* **YOUR ASSIGNMENT**
Starting with the line that contains "# give the mask of every instance of the padlock", reproduce each line through the end of the entries exactly as written.

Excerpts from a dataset
:::

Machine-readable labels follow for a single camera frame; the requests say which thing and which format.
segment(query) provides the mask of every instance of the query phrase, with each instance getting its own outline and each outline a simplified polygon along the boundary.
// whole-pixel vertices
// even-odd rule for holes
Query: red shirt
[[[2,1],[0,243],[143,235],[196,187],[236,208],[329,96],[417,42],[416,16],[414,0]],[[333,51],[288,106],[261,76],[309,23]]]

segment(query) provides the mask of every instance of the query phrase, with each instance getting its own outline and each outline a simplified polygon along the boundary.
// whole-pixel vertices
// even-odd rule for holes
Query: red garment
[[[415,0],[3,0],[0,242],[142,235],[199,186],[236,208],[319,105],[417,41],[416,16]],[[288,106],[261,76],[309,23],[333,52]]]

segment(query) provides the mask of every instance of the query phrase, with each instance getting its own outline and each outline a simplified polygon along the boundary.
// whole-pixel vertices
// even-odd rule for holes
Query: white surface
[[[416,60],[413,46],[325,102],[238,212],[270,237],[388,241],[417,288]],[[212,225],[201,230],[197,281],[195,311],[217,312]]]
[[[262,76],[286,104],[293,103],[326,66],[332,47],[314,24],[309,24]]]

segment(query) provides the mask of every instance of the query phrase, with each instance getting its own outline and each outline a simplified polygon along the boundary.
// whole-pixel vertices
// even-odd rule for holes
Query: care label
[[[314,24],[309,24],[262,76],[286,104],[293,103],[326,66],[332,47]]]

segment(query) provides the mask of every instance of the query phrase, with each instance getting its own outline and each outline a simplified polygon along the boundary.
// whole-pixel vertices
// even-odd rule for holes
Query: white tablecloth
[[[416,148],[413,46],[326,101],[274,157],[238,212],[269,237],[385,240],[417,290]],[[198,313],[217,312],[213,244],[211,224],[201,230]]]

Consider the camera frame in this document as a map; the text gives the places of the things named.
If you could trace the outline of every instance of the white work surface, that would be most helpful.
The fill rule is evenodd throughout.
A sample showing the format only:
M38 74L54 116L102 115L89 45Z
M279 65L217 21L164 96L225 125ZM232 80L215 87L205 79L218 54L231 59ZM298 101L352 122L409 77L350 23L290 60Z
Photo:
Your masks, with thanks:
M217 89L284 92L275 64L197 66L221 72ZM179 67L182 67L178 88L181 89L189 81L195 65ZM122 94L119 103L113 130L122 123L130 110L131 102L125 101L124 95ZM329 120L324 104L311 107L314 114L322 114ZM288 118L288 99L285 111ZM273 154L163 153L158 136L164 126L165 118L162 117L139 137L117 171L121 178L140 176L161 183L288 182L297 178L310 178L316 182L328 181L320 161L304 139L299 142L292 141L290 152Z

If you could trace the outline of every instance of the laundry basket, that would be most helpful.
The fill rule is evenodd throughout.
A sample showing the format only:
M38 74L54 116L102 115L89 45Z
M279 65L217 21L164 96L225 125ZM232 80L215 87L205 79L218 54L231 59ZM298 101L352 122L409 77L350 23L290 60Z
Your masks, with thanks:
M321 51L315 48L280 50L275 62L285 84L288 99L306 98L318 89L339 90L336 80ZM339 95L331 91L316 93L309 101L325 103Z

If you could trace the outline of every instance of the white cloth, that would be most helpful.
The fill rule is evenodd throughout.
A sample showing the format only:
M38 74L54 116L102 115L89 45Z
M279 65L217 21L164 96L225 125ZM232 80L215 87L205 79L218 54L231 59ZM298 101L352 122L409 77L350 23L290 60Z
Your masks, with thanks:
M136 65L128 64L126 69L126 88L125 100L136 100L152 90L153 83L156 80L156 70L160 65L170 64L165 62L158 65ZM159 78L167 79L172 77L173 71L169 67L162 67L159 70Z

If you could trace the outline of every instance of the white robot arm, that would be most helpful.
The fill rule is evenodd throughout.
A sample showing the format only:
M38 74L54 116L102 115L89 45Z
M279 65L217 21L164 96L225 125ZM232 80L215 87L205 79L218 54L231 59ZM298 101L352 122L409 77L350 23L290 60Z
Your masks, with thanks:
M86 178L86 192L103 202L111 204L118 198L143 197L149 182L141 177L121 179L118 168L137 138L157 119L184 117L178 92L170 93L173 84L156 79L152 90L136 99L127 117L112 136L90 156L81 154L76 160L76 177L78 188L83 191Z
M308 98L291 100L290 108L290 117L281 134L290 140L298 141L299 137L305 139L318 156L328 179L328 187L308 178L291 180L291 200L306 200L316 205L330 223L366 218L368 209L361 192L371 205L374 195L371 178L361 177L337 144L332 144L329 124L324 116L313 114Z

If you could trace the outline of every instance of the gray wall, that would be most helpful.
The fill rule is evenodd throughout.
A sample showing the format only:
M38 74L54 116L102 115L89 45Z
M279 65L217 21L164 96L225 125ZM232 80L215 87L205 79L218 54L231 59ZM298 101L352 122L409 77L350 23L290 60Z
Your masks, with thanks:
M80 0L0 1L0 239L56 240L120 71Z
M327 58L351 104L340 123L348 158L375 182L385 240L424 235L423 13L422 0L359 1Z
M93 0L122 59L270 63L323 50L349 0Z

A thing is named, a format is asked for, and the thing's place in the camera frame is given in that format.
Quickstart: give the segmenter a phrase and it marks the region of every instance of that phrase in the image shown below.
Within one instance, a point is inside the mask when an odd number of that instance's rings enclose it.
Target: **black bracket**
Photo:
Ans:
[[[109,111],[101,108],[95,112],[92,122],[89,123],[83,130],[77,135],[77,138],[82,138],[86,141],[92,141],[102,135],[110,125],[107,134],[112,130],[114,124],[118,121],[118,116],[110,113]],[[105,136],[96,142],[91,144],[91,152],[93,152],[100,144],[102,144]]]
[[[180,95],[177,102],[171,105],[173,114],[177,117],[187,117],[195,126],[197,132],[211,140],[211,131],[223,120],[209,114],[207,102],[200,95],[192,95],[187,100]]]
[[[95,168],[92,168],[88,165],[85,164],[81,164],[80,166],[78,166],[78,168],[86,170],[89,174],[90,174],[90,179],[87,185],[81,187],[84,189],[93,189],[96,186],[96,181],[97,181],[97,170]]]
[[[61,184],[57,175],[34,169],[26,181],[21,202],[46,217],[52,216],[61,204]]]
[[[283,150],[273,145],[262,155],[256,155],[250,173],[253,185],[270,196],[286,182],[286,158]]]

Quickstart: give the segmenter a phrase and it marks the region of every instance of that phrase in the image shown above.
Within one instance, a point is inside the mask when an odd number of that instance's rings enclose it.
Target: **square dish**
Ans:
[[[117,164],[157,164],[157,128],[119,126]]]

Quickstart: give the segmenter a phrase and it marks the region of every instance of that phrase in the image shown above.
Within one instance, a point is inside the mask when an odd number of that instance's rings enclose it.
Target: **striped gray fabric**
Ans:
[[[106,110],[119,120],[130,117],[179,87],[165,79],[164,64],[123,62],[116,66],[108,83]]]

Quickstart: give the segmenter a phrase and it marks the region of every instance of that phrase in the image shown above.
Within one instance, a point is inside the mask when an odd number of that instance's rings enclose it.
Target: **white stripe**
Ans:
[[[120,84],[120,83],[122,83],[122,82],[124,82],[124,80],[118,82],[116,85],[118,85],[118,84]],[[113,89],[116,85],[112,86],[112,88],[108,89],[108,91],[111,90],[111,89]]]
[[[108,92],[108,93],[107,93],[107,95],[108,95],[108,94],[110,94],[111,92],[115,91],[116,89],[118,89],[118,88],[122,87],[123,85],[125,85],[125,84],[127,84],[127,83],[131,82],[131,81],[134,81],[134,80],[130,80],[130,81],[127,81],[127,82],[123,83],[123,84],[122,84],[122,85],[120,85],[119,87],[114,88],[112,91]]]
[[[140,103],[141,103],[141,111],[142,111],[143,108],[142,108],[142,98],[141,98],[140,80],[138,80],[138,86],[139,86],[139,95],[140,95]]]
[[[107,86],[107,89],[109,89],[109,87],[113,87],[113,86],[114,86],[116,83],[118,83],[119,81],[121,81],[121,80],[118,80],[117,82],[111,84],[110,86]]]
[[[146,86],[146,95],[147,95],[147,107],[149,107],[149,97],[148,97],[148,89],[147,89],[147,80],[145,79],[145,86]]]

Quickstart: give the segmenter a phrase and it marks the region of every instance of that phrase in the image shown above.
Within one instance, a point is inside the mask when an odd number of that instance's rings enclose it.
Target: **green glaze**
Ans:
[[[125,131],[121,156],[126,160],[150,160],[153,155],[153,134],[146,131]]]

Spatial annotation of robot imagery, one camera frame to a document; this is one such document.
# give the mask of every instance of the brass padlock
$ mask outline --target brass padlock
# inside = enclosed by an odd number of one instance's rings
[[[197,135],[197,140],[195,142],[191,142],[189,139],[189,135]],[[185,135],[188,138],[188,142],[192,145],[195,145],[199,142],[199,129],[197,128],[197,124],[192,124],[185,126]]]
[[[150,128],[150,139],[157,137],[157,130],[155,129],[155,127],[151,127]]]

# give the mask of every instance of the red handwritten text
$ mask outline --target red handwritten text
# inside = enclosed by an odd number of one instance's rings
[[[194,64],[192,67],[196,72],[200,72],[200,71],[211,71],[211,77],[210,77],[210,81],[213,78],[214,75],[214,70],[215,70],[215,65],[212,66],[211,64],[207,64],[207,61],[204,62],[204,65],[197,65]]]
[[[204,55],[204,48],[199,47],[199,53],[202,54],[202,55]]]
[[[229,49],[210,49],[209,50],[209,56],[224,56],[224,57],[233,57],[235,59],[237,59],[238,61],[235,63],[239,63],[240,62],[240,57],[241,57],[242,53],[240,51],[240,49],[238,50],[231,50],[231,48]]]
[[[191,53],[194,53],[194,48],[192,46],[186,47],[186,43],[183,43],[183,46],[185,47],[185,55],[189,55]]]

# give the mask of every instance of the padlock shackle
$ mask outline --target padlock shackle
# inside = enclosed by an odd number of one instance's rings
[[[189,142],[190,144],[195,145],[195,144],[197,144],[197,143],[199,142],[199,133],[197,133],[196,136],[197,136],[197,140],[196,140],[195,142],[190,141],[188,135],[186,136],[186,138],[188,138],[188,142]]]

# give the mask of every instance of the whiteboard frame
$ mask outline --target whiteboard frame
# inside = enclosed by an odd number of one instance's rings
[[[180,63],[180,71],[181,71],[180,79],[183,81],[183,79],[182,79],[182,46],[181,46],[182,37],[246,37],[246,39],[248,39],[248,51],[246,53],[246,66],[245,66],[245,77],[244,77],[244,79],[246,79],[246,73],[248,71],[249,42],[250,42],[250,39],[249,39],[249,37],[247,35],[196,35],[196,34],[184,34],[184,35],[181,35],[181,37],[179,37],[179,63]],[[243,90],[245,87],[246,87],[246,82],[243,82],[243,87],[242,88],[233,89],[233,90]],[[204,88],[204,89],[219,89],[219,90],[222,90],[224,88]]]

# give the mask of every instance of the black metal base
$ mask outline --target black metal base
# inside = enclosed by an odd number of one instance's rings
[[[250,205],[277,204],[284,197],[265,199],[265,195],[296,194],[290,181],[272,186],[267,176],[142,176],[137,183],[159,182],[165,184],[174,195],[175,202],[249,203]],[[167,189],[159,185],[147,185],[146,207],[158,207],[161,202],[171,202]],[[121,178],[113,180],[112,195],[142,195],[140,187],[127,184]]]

:::

* **ANSWER BELOW**
# give the mask of every instance of the padlock shackle
$ mask outline --target padlock shackle
# inside = enclosed by an odd number of one instance's rings
[[[189,142],[190,144],[195,145],[195,144],[197,144],[197,143],[199,142],[199,133],[197,133],[196,136],[197,136],[197,140],[196,140],[195,142],[190,141],[188,135],[186,136],[186,138],[188,138],[188,142]]]

# give the mask of every instance of the whiteboard frame
$ mask outline --target whiteboard frame
# inside = enclosed by an odd number of one instance's rings
[[[180,63],[180,71],[181,71],[180,79],[183,81],[183,79],[182,79],[182,46],[181,46],[182,37],[246,37],[246,39],[248,39],[248,51],[246,53],[246,66],[245,66],[245,77],[244,77],[244,79],[246,79],[246,73],[248,71],[249,42],[250,42],[250,39],[249,39],[249,37],[247,35],[196,35],[196,34],[184,34],[184,35],[181,35],[181,37],[179,37],[179,63]],[[243,90],[245,87],[246,87],[246,82],[243,82],[243,87],[242,88],[233,89],[233,90]],[[204,88],[204,89],[219,89],[219,90],[222,90],[224,88]]]

# give the mask of every instance of the black metal base
$ mask outline --target black metal base
# inside = enclosed by an odd number of one instance's rings
[[[250,205],[277,204],[284,197],[265,199],[265,195],[296,194],[290,181],[272,186],[267,176],[142,176],[137,183],[159,182],[165,184],[174,195],[175,202],[249,203]],[[167,189],[159,185],[147,185],[146,207],[158,207],[161,202],[171,202]],[[121,178],[113,180],[112,195],[142,195],[140,187],[127,184]]]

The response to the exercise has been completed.